The doctors have a rest-and-prayer room down the hall from the large communal spaces that house the burn victims. It's where they recover from what they, with tears in their eyes, say are the "most traumatic" of their experiences with patients.

They say only one out of 100 of Esteqlal's self-immolation victims survive. Last year, 700 patients passed through this burn center.

One self-immolator had just died, two days ago. Sometimes, the surgeons add, women will pretend the immolation was accidental.

"One of them said that she was cooking on a stove and oil exploded, but when she died, we got a report from police that it was self-immolation," a doctor said, his arms curled around his knees.

To the north, in the provincial city of Herat, the burn unit is usually overflowing.

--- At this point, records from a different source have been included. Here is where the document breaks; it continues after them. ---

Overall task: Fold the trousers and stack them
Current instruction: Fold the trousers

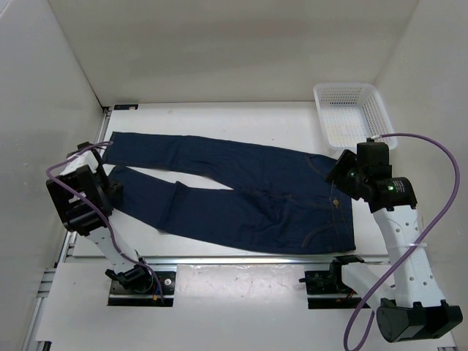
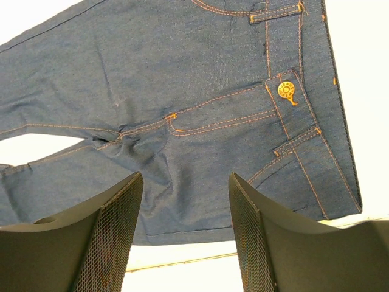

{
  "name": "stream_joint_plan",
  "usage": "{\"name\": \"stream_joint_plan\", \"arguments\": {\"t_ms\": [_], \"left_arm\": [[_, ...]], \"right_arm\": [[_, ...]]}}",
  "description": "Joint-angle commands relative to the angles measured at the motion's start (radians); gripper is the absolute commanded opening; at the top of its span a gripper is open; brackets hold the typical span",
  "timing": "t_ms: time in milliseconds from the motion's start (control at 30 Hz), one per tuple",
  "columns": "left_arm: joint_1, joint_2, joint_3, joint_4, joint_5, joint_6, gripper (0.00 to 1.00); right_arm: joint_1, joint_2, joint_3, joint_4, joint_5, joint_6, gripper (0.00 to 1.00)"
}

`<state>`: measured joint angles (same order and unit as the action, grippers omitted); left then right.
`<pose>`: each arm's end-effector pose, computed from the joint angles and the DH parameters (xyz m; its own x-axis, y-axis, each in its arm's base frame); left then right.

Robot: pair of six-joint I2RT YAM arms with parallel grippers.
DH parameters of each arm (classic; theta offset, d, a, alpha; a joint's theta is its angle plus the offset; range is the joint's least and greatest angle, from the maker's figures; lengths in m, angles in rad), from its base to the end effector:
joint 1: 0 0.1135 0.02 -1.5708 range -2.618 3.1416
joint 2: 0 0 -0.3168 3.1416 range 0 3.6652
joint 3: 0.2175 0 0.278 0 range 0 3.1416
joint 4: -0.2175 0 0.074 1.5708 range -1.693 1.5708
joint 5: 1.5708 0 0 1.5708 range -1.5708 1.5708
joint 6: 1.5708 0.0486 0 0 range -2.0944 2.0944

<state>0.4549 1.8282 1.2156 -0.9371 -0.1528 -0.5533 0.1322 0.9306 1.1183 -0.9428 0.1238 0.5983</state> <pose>0.3200 0.1647 0.1909 -0.5344 -0.8395 -0.0979 -0.8439 0.5233 0.1184 0.1745 0.0172 0.3934 -0.5848 0.4861 -0.6494 0.3482 0.8735 0.3402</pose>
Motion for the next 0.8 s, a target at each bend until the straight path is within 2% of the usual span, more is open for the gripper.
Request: {"name": "stream_joint_plan", "arguments": {"t_ms": [0,133,233,433,533,700,767], "left_arm": [[-0.004,0.021,0.061,0.015,-0.044,0.015,0.58],[-0.004,0.052,0.088,0.006,-0.076,0.024,0.56],[-0.004,0.052,0.098,0.006,-0.097,0.024,0.66],[-0.004,0.02,0.087,0.015,-0.099,0.036,0.75],[-0.013,0.02,0.087,0.024,-0.099,0.056,0.72],[-0.013,0.034,0.082,0.06,0.069,0.081,0.79],[-0.013,0.034,0.073,0.06,0.082,0.081,0.84]], "right_arm": [[-0.002,-0.018,0.043,-0.022,-0.001,-0.014,0.64],[-0.002,-0.027,0.052,-0.031,0.008,-0.014,0.64],[-0.002,-0.027,0.052,-0.04,0.008,-0.014,0.64],[-0.002,-0.027,0.052,-0.04,0.008,-0.014,0.64],[-0.002,-0.027,0.052,-0.04,0.008,-0.014,0.64],[-0.002,-0.027,0.052,-0.04,0.008,-0.014,0.64],[-0.002,-0.027,0.052,-0.04,0.008,-0.014,0.64]]}}
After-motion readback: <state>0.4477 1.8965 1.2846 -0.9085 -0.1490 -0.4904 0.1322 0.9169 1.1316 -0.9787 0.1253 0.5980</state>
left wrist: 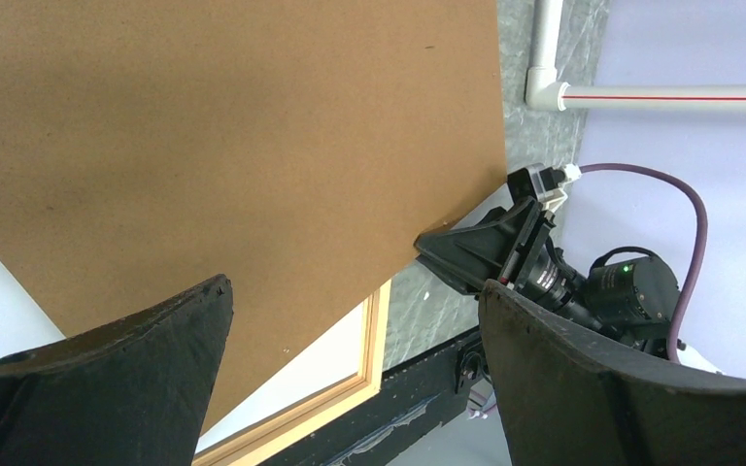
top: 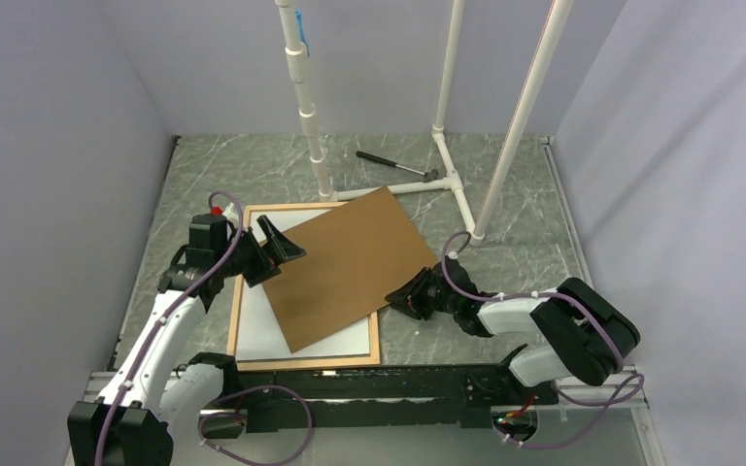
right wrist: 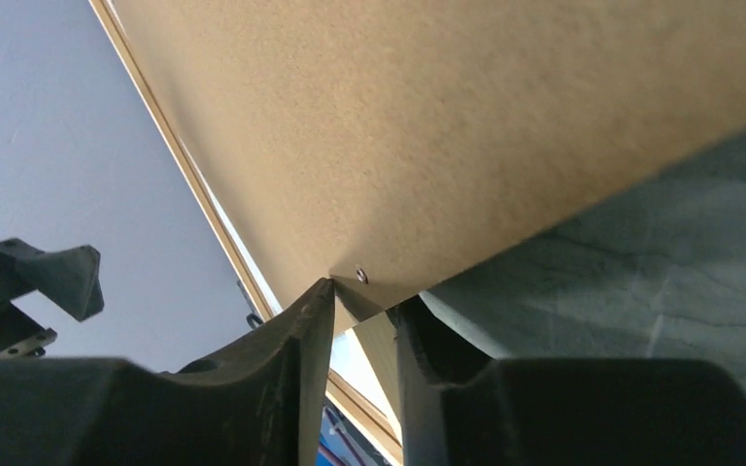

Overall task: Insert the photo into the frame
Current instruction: Move the photo frame item to the center of the board, then pick up the photo frame item at the center of the board.

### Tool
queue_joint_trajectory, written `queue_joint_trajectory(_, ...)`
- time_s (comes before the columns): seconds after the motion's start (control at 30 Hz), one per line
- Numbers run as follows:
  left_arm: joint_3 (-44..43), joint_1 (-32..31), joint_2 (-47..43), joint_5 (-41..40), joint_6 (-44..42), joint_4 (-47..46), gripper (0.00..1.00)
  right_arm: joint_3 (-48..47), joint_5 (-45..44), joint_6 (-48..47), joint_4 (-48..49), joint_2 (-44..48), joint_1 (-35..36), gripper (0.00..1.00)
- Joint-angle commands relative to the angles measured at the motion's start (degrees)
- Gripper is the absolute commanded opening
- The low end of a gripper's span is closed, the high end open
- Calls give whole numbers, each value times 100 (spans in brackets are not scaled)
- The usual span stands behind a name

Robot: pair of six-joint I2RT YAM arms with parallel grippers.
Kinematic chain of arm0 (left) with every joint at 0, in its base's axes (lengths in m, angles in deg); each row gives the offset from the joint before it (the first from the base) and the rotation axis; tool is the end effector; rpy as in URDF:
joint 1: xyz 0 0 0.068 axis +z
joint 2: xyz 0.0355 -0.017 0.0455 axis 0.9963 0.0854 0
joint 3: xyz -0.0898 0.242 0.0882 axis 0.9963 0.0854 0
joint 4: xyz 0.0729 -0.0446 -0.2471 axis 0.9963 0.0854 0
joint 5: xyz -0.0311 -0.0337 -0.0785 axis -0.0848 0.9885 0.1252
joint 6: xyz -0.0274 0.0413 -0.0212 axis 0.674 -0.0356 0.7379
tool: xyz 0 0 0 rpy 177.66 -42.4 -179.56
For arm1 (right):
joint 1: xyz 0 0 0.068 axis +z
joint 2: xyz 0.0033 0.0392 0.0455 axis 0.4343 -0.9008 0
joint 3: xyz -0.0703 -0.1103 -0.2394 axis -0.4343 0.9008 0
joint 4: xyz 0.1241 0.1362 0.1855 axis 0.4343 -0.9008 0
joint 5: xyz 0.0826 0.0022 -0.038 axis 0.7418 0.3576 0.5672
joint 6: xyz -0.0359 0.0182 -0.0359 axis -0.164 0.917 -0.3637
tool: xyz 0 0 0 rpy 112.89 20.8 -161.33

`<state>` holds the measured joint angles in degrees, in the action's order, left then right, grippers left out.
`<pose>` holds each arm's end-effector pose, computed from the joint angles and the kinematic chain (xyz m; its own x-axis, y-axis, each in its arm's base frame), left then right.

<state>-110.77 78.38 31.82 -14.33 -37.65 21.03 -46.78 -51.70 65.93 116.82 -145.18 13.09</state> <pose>0.1858 -0.0384 0.2552 -0.7714 -0.5313 -0.3501 -0.1087 0.6522 -0.7502 0.1668 0.1438 0.1118 -0.8074 0.5900 0.0002 0.3474 0.4752 0.8084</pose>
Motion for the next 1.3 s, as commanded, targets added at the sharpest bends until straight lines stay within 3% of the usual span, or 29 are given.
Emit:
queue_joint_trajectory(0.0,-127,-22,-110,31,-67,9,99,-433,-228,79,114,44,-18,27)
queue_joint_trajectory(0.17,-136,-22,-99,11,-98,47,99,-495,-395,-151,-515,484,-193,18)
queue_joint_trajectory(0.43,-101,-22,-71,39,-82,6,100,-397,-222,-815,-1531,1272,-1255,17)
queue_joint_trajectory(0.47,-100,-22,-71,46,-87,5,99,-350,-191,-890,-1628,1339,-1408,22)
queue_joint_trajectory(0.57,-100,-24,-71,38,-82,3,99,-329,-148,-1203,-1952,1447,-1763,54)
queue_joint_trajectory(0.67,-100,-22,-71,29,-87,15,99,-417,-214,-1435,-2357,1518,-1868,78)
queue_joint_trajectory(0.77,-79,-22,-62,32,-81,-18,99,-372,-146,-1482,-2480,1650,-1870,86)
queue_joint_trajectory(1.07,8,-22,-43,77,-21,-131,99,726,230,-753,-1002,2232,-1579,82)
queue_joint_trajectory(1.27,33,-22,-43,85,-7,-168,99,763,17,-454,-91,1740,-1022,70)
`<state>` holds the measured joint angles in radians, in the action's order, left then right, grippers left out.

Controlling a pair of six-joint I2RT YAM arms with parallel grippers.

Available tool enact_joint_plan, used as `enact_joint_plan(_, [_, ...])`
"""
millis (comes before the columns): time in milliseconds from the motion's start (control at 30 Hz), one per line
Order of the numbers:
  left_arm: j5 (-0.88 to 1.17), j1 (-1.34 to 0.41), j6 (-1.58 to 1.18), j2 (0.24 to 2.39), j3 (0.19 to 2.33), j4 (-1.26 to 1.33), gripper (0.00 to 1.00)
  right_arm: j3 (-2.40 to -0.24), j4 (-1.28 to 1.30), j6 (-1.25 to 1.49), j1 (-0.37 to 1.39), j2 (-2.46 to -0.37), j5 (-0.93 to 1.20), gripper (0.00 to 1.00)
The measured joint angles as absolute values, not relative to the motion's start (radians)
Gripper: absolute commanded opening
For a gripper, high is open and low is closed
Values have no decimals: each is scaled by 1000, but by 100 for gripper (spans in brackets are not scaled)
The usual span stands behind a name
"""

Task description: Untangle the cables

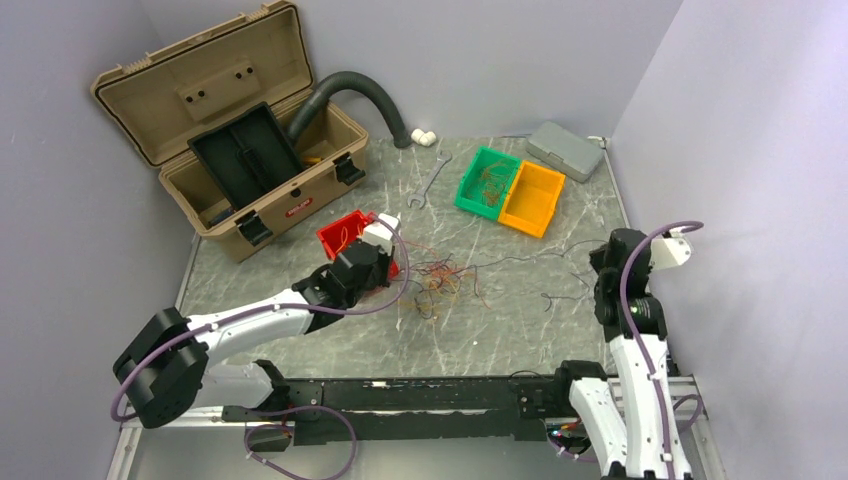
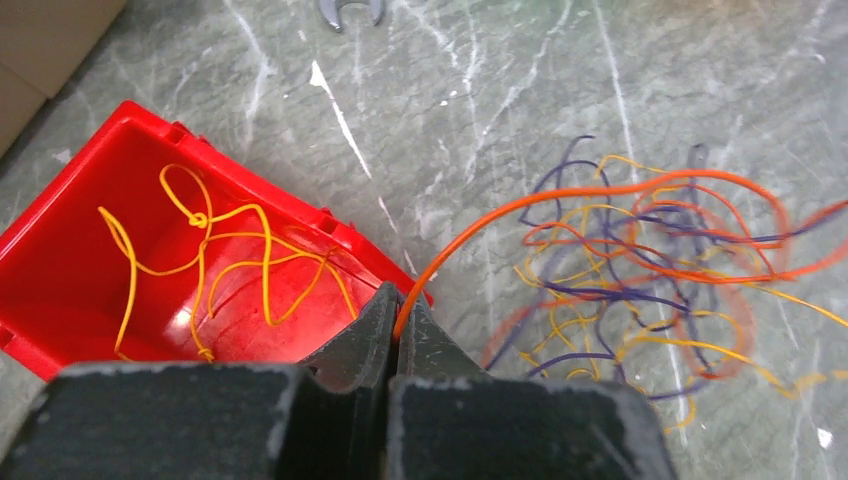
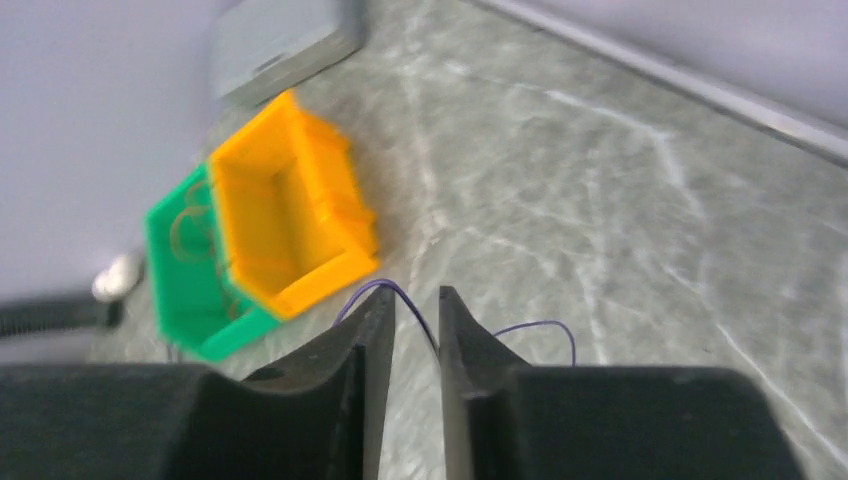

A city once known for its tranquil streets and beautiful glassware is now regarded as the self-immolation capital of Afghanistan.

List of different types of burns on hospital wall
Doctors tell of traumatic experiences at the burns unitImage: DW

The women fighting on the ground know their situation could get worse as NATO begins pulling its troops from the country next year. Abuse of women - even a drastic act like immolation - is still the accepted norm.

"The night before last, a woman in my neighborhood was screaming all night. We could hear the beating," said Massouda Jalal, the former minister for women's affairs. "In the morning, everyone was on the street asking, 'did you hear the voice? Did you hear the voice?' But no one interfered."